The Price-Pareto growth model of networks with community structure
Brzozowski, Gagolewski, Siudem et al.
We introduce a new analytical framework for modelling degree sequences in individual communities of real-world networks, e.g., citations to papers in different fields. Our work is inspired by Price's model and its recent generalisation called 3DSI (three dimensions of scientific impact), which assumes that citations are gained partly accidentally, and to some extent preferentially. Our generalisation is motivated by existing research indicating significant differences between how various scientific disciplines grow, namely, minding different growth ratios, average reference list lengths, and preferential citing tendencies. Extending the 3DSI model to heterogeneous networks with a community structure allows us to devise new analytical formulas for, e.g., citation number inequality and preferentiality measures. We show that the distribution of citations in a community tends to a Pareto type II distribution. We also present analytical formulas for estimating its parameters and Gini's index. The new model is validated on real citation networks.
academic
The Price-Pareto Growth Model of Networks with Community Structure
This paper proposes a novel analytical framework for modeling degree sequences of individual communities in real-world networks, such as citation patterns across different research fields.
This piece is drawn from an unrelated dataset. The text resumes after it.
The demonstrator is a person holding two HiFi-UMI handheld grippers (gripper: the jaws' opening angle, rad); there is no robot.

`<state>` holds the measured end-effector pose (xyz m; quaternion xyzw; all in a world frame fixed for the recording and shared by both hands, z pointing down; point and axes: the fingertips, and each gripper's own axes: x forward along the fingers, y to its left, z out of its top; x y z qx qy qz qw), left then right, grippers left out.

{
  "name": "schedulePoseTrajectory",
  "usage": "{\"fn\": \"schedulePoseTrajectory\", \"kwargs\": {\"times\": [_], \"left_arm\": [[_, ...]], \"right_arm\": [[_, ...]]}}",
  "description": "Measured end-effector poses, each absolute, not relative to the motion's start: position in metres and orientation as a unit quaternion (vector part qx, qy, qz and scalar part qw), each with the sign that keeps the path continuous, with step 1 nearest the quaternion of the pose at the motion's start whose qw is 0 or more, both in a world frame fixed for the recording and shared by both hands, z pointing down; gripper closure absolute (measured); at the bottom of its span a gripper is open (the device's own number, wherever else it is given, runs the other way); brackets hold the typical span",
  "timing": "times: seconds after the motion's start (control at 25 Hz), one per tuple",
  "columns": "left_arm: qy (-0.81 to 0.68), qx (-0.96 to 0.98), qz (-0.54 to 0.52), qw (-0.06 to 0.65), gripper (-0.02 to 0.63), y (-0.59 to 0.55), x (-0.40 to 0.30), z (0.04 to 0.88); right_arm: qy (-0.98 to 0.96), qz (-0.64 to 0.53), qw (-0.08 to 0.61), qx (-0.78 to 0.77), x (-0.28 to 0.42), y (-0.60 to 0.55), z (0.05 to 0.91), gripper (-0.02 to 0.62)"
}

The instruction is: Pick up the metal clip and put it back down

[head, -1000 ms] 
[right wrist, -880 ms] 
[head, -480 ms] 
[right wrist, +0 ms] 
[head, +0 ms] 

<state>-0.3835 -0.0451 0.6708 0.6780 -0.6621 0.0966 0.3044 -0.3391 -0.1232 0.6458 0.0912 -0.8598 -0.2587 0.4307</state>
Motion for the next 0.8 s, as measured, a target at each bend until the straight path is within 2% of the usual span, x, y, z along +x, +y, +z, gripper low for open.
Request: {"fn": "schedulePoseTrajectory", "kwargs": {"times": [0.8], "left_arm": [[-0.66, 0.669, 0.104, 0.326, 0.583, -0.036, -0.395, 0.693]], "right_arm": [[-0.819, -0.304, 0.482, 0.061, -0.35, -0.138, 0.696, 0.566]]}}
The work is inspired by the Price model and its recent generalization, the 3DSI (Three Dimensions of Scientific Impact) model, which assumes that citations are acquired partly randomly and partly through preferential attachment. The research motivation stems from existing evidence showing significant differences across scientific disciplines in growth patterns, including varying growth rates, average reference list lengths, and preferential citation tendencies. The 3DSI model is extended to heterogeneous networks with community structure, enabling the design of new analytical formulas to calculate citation inequality and preferentiality measures. The study demonstrates that citation distributions within communities tend toward Pareto II distributions and provides analytical formulas for estimating their parameters and Gini coefficients.
This research addresses the limitation that existing citation network models cannot effectively handle community structure. Traditional network growth models such as the Barabási-Albert model and Price model, while capable of explaining scale-free properties, are based on relative homogeneity assumptions and cannot capture network features with local variability, particularly networks with community structure.
Disciplinary Differences: Different scientific disciplines exhibit significant variations in network growth patterns, including growth rates, average reference list lengths, and preferential citation tendencies
Ubiquity of Community Structure: Community structure plays important roles in biological, urban, and social networks but is frequently overlooked in modern citation network modeling
Missing Analytical Tools: Lack of analytical tools that simultaneously provide theoretical insights and handle community structure
Proposes Price-Pareto Growth Model: Extends the 3DSI model to heterogeneous networks with community structure, allowing different communities to have different parameters
Theoretical Analysis: Proves that citation distributions within communities converge to Pareto II distributions and derives related analytical formulas
Gini Coefficient Formula: Provides exact analytical formulas for computing Gini coefficients within communities and for the entire network
Parameter Estimation Methods: Develops multiple parameter estimation methods, particularly estimators based on Gini coefficients
Empirical Validation: Validates model effectiveness on CORA and DBLP datasets
Input: Citation networks with community structure
Output: Degree sequence models for each community and their parameters
Objective: Accurately model citation distribution characteristics within each community
Local Time Concept: Introduces local time relative to community size, enabling handling of communities with different growth rates
Mixed Distribution Handling: Models network growth randomness through negative binomial distribution, precisely calculating accidental income
Effective Parameters: Introduces ν_i as an "effective" version of ρ in the standard 3DSI model, simplifying analysis
Asymptotic Analysis: Proves degree distribution convergence to Pareto II distribution, establishing connections between Price model and Pareto distribution
Parameter Heterogeneity: Significant variation in ρ̂ values across different disciplines within the same network, confirming that different disciplines have different ratios of accidental to preferential citations
Tail Fitting Advantage: Model shows particularly good fitting quality in distribution tails, important for understanding high-citation paper distributions
Global Consistency: Weighted averages of community models are highly consistent with global 3DSI model
Global Gini Coefficient:
Represented through integration of mixed distributions involving complex hypergeometric functions, with practical approximation formulas provided.
Price (1965): Networks of scientific papers - Original Price model
Siudem et al. (2020): Three dimensions of scientific impact - 3DSI model
Albert & Barabási (2002): Statistical mechanics of complex networks - BA model
Fortunato (2010): Community detection in graphs - Community detection survey
Holland et al. (1983): Stochastic blockmodels - Stochastic block model
This paper makes important contributions at the intersection of network science and scientometrics, providing new theoretical tools for understanding network growth with community structure through rigorous mathematical analysis and empirical validation.